---- Dataset content

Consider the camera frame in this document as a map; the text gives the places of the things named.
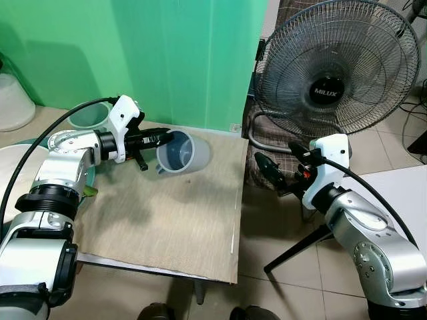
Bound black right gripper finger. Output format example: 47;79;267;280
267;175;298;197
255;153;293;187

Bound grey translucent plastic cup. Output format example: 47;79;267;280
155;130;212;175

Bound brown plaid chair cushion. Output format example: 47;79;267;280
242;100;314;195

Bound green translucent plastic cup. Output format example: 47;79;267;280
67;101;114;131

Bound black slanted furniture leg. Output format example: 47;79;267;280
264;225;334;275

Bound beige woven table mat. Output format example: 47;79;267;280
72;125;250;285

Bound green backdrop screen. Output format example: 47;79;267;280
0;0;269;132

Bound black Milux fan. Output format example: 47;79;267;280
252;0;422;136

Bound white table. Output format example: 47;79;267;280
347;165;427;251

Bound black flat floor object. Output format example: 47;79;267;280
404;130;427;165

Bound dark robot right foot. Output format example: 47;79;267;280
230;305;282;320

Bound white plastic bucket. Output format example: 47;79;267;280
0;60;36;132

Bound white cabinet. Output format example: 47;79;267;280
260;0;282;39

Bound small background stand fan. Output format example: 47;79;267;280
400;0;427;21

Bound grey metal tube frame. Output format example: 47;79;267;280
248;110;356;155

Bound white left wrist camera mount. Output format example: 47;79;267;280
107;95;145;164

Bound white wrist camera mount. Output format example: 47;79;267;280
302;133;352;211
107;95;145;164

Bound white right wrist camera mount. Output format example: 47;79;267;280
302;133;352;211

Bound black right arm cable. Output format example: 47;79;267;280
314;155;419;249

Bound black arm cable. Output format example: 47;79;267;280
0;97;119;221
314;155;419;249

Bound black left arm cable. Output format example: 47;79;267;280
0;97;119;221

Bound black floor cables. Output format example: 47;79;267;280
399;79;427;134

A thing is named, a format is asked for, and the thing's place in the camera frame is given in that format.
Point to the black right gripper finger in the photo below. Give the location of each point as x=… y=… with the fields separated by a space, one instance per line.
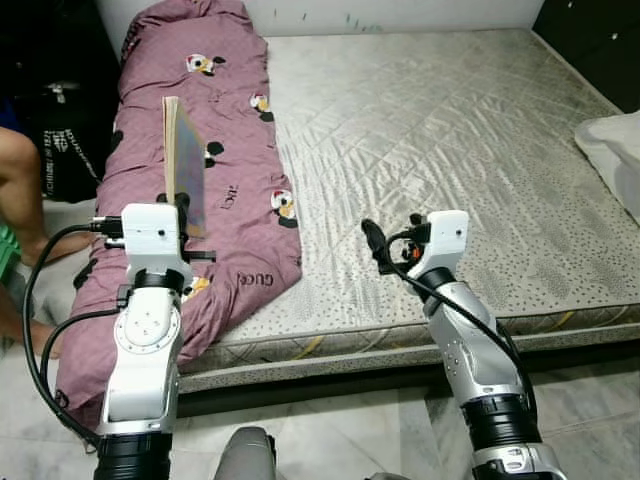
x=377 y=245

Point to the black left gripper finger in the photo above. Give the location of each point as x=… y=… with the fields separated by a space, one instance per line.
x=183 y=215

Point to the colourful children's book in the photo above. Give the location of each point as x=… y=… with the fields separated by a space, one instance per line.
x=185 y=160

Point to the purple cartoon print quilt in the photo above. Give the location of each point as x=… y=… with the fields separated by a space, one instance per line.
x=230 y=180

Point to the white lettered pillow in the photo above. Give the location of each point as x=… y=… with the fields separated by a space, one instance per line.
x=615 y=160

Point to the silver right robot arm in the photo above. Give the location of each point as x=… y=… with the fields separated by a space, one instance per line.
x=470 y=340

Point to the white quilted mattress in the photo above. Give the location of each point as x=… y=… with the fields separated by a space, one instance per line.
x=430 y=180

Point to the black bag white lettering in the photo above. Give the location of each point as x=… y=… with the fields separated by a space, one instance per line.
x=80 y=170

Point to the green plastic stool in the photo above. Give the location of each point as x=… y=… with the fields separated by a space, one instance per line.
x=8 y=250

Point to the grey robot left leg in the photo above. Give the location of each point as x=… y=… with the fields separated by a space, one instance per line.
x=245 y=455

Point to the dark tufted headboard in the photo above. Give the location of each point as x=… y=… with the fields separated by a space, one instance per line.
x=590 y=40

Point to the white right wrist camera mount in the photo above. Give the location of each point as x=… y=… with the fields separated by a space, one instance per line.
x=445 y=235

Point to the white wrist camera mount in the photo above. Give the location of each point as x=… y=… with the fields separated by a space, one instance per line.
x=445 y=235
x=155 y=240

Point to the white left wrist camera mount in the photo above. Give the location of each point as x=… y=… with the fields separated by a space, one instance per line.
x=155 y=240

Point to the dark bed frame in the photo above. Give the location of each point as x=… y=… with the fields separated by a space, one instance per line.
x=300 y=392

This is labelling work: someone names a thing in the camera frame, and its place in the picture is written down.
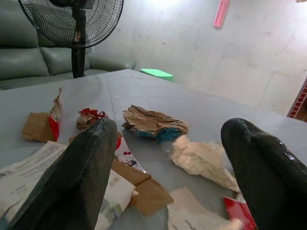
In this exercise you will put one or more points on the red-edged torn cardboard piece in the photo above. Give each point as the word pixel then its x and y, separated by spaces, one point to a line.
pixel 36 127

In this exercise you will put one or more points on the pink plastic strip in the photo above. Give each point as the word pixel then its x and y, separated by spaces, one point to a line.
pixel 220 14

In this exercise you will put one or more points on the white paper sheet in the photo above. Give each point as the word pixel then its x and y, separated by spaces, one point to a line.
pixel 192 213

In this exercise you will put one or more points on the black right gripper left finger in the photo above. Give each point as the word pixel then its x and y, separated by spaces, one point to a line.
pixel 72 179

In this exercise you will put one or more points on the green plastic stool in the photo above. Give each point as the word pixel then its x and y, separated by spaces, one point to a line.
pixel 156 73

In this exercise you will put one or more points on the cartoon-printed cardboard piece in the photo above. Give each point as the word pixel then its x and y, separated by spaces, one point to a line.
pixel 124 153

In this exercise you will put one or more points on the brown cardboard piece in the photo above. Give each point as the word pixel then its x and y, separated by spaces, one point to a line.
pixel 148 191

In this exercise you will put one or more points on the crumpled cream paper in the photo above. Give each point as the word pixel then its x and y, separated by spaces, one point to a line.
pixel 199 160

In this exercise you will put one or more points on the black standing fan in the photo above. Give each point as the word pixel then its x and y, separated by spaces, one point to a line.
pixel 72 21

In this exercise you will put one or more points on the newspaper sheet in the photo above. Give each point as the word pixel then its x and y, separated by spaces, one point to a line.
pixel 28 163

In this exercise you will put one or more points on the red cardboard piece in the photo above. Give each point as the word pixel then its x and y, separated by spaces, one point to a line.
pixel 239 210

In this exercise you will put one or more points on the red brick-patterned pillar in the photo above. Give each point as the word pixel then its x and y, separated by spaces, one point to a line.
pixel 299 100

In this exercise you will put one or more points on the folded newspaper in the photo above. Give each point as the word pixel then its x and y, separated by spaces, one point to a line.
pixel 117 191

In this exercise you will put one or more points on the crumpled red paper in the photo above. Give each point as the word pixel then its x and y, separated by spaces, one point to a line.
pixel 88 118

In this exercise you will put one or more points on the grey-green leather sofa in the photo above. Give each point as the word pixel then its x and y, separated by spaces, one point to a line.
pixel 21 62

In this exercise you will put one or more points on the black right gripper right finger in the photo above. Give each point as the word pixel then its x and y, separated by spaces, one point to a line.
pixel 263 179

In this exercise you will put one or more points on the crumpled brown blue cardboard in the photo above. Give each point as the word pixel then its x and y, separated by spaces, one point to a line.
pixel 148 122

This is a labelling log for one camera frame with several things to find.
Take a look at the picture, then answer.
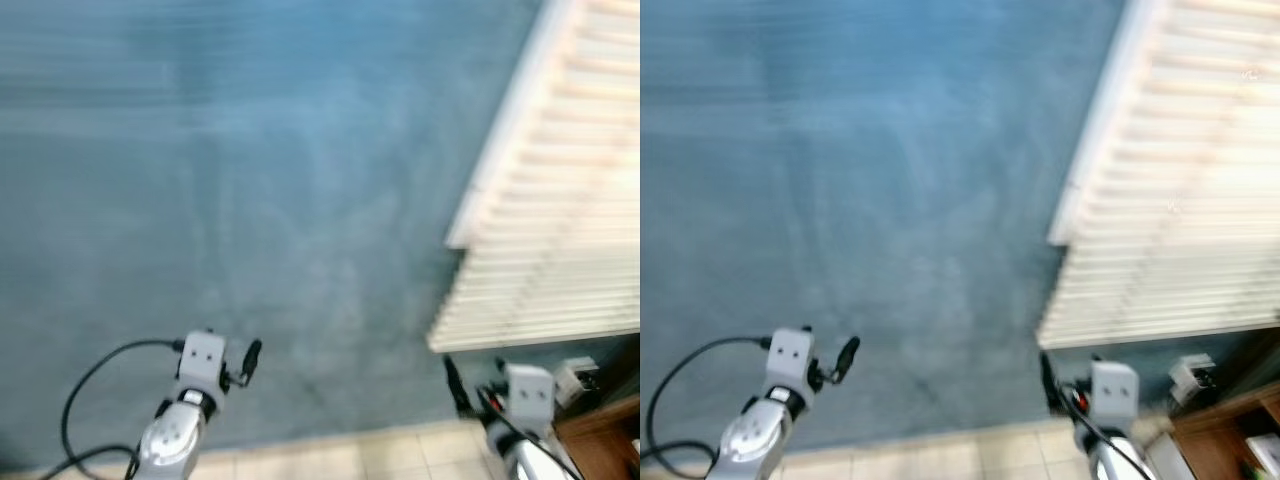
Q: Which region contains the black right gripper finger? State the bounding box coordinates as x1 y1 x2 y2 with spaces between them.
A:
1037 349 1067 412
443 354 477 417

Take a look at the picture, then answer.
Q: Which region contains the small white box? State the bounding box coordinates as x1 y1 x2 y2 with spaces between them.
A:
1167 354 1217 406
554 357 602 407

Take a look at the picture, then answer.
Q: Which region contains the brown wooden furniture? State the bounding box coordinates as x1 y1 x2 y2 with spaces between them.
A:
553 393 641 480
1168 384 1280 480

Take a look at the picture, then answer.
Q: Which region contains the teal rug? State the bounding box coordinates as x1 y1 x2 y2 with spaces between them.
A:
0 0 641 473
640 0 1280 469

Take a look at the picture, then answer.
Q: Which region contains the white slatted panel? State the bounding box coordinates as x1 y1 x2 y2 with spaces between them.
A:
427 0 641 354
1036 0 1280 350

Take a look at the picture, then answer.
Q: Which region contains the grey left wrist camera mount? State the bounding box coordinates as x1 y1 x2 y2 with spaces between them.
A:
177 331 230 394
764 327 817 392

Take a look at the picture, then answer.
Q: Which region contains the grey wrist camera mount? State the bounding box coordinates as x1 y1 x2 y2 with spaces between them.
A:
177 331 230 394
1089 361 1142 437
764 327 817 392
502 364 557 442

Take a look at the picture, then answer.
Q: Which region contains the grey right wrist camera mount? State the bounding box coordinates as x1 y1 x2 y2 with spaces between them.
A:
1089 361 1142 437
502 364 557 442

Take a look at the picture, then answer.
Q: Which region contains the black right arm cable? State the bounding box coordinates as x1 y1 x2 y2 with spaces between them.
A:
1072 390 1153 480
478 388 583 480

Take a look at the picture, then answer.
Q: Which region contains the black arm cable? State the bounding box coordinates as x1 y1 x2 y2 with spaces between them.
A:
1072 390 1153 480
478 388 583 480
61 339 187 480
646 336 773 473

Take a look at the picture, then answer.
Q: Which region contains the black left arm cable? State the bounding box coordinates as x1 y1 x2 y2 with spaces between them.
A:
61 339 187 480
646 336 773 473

--------

**Task objective**
Set down word for word the lines above from the one with "right gripper right" up to and including the one with "Q: Which region contains the grey wrist". Omit every picture.

**Answer box**
In this exercise you will put one or more points on the black right gripper right finger in the photo above. Give each point as the word pixel then its x and y, separated by spaces, one point to a line.
pixel 263 179

In this exercise you will put one or more points on the crumpled brown blue cardboard in the photo above. Give each point as the word pixel then its x and y, separated by spaces, one point to a line.
pixel 148 122

This is a labelling log for one camera frame with several things to find.
Take a look at the picture, then answer.
Q: Which region contains the black right gripper finger? State the bounding box coordinates as x1 y1 x2 y2 with spaces between them.
A:
1037 349 1067 412
443 354 477 417

Take a look at the picture, then answer.
Q: Which region contains the small white box? State the bounding box coordinates as x1 y1 x2 y2 with spaces between them.
A:
1167 354 1217 406
554 357 602 407

Take a look at the picture, then answer.
Q: Which region contains the brown wooden furniture? State the bounding box coordinates as x1 y1 x2 y2 with spaces between them.
A:
553 393 641 480
1168 384 1280 480

Take a look at the picture, then answer.
Q: Which region contains the teal rug? State the bounding box coordinates as x1 y1 x2 y2 with spaces between them.
A:
0 0 641 473
640 0 1280 469

Take a look at the picture, then answer.
Q: Which region contains the white slatted panel? State the bounding box coordinates as x1 y1 x2 y2 with spaces between them.
A:
427 0 641 354
1036 0 1280 350

Take a look at the picture, then answer.
Q: Which region contains the grey left wrist camera mount? State the bounding box coordinates as x1 y1 x2 y2 with spaces between them.
A:
177 331 230 394
764 327 817 392

Take a look at the picture, then answer.
Q: Which region contains the grey wrist camera mount? State the bounding box coordinates as x1 y1 x2 y2 with spaces between them.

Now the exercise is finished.